#### MATERIAL PROVIDED ####

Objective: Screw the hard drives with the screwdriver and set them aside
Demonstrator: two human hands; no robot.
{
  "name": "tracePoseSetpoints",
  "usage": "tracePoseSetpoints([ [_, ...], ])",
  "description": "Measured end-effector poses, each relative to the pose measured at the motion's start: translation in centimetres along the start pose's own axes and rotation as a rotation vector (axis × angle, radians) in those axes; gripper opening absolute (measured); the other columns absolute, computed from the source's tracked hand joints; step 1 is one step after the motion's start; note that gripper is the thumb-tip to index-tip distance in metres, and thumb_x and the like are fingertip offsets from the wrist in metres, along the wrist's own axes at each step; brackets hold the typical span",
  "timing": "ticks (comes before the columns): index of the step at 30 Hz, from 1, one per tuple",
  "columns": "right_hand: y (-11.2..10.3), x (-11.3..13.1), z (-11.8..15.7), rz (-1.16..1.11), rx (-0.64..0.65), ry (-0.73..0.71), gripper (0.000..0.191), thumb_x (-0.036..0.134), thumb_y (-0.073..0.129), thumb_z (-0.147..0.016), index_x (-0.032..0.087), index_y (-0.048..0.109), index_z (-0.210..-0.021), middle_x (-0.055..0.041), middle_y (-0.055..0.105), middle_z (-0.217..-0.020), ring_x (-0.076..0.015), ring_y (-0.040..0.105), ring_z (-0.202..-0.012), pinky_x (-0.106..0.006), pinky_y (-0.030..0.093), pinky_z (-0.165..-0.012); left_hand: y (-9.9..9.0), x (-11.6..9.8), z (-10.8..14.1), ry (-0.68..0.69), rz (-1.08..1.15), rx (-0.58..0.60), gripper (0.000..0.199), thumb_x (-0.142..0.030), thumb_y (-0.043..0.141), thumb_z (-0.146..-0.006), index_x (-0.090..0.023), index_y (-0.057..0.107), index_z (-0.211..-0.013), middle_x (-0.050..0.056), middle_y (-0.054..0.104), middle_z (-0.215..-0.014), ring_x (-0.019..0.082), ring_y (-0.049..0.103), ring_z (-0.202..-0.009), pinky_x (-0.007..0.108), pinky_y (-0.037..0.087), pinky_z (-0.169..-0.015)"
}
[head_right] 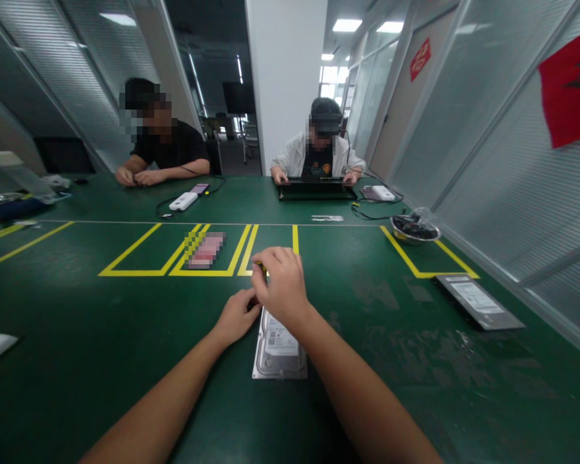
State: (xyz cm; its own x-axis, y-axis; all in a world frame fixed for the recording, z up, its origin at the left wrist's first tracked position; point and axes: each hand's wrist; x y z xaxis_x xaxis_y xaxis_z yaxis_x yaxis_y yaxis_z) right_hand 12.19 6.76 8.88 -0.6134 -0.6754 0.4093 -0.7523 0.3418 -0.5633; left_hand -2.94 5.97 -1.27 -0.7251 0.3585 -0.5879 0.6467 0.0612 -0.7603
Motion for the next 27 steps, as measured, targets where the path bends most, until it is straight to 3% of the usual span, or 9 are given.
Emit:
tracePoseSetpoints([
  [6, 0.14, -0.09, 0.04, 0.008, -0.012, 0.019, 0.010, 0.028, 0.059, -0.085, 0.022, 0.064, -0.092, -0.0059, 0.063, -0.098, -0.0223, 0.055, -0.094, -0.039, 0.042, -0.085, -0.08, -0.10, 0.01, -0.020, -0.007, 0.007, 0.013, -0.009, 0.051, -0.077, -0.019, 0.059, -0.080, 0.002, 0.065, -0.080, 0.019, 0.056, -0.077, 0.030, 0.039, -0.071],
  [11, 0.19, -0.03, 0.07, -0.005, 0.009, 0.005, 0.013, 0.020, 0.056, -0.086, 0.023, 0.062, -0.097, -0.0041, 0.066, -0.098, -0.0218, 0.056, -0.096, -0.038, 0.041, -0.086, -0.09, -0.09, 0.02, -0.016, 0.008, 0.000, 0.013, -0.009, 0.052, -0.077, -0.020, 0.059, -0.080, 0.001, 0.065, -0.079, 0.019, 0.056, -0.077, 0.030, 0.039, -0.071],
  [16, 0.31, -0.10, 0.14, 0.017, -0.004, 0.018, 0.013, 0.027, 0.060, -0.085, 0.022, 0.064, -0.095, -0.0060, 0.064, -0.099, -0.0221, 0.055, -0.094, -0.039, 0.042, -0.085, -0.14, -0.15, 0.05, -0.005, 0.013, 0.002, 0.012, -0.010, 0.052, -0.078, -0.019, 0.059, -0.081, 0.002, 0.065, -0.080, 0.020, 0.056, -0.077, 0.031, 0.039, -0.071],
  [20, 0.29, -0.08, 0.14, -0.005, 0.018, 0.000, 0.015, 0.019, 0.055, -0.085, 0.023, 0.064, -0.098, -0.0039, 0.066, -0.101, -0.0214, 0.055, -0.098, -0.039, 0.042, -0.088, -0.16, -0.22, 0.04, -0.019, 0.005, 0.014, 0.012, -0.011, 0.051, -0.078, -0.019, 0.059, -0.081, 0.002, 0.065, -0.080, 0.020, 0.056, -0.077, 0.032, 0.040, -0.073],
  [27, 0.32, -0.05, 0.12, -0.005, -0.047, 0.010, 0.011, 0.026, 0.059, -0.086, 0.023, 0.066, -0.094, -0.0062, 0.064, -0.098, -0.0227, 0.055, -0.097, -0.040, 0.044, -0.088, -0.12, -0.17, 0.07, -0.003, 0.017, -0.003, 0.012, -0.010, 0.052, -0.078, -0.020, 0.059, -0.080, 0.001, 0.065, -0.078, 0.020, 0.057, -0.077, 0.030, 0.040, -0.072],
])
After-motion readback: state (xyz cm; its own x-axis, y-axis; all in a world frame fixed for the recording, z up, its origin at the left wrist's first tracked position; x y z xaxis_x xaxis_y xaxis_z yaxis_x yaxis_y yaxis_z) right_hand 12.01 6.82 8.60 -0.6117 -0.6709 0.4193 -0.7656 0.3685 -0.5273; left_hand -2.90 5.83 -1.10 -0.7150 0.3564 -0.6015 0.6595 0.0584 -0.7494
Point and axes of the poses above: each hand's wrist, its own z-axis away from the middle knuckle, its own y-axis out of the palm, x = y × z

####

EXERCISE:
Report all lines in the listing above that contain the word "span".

TASK RESULT:
  "description": "Measured end-effector poses, each relative to the pose measured at the motion's start: translation in centimetres along the start pose's own axes and rotation as a rotation vector (axis × angle, radians) in those axes; gripper opening absolute (measured); the other columns absolute, computed from the source's tracked hand joints; step 1 is one step after the motion's start; note that gripper is the thumb-tip to index-tip distance in metres, and thumb_x and the like are fingertip offsets from the wrist in metres, along the wrist's own axes at each step; brackets hold the typical span",
Motion for the next 27 steps, as measured, targets where the path bends most, until it is straight to 3% of the usual span, or 9 are given.

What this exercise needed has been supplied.